In ecology, the signals are impossible to ignore. Climate disruption, biodiversity collapse, and resource scarcity are no longer distant warnings, but daily realities. Yet alongside the crisis, a different consciousness is emerging. Regenerative agriculture, rewilding efforts, and Indigenous-led conservation movements are reframing our relationship to the Earth. The old story of domination is giving way to one of interdependence. The urgency is real, but so is the remembering. Of reciprocity. Of kinship.
In education, long-standing structures are being reexamined. The emphasis on standardization and outcomes is giving way to deeper questions about purpose, identity, and development. Learning is no longer seen as just information transfer, but as a shaping of who we become. Even the role of education itself is being reframed, from preparation for work to participation in a changing world.
In philosophy, the long-dominant paradigm of materialism is beginning to crack. A growing crisis of meaning, accelerated by burnout, disconnection, and the limits of purely rational frameworks has been met with renewed curiosity about consciousness itself. That curiosity is opening the door to alternative ways of seeing. Interest in panpsychism, non-local awareness, and phenomena like The Telepathy Tapes reflect a cultural moment that is not just tolerating mystery, but actively seeking it.
In religion and spirituality, boundaries continue to blur. Western traditions are embracing Eastern practices like mindfulness and non-duality. Longstanding doctrines are being reinterpreted or released. Belief itself is shifting.
Taken together, these shifts don’t feel isolated. They feel like a larger pattern emerging. Of course, it’s possible this is just my own confirmation bias: my selective attention tuning in to change and finding it everywhere. But when we step back, the pattern becomes harder to ignore. Something foundational seems to be shifting. And not in just one or two areas, but everywhere.
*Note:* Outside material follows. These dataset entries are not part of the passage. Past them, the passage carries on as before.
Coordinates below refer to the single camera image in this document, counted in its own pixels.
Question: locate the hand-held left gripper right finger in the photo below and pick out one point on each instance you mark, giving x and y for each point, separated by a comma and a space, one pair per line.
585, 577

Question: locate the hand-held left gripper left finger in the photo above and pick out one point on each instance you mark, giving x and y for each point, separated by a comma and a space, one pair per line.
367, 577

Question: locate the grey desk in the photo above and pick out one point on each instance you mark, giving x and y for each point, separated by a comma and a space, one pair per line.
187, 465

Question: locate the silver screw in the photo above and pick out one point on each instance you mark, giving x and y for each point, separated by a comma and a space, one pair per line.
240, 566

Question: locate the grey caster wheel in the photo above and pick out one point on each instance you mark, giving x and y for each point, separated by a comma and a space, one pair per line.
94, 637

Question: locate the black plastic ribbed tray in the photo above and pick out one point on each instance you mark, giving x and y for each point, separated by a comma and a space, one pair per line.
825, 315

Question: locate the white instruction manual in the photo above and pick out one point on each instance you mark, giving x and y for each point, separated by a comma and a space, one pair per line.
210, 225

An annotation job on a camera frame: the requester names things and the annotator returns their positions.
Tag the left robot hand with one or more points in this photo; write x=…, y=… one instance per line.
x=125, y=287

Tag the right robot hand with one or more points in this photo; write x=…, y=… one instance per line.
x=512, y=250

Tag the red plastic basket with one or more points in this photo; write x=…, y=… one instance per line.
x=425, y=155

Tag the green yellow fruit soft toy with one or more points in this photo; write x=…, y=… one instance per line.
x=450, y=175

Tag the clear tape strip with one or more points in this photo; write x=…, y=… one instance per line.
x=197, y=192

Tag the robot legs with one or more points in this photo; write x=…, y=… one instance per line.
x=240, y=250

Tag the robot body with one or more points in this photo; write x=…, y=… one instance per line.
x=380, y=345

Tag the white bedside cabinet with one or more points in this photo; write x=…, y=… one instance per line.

Which makes me wonder if this isn’t just a moment some of us are experiencing in our individual life transitions of adolescence, midlife, or retirement.
Maybe this is an age of transition. A season. A cycle.
Not just for a few of us.
Perhaps for all of us.
Mirroring Each Other
It’s tempting to see broader cultural shifts as background noise. But lately, they feel more like a chorus – voices from different sectors, countries, and generations all echoing something similar: the old map no longer makes sense.
In work, education, and identity, many of the institutions and norms that once offered structure now feel misaligned with our current reality. It’s not rebellion for rebellion’s sake. It’s a recalibration. A return to something truer, or perhaps an attempt to find something that’s never quite existed before.
I’ve felt it personally. Leaving behind a career that once seemed like the right path wasn’t an act of escape. It was an act of listening. To the dissonance. To the parts of myself that had gone unheard. And in doing so, I started connecting with others on similar paths. People reevaluating their roles, reimagining their contributions, and often rediscovering their creativity in the process.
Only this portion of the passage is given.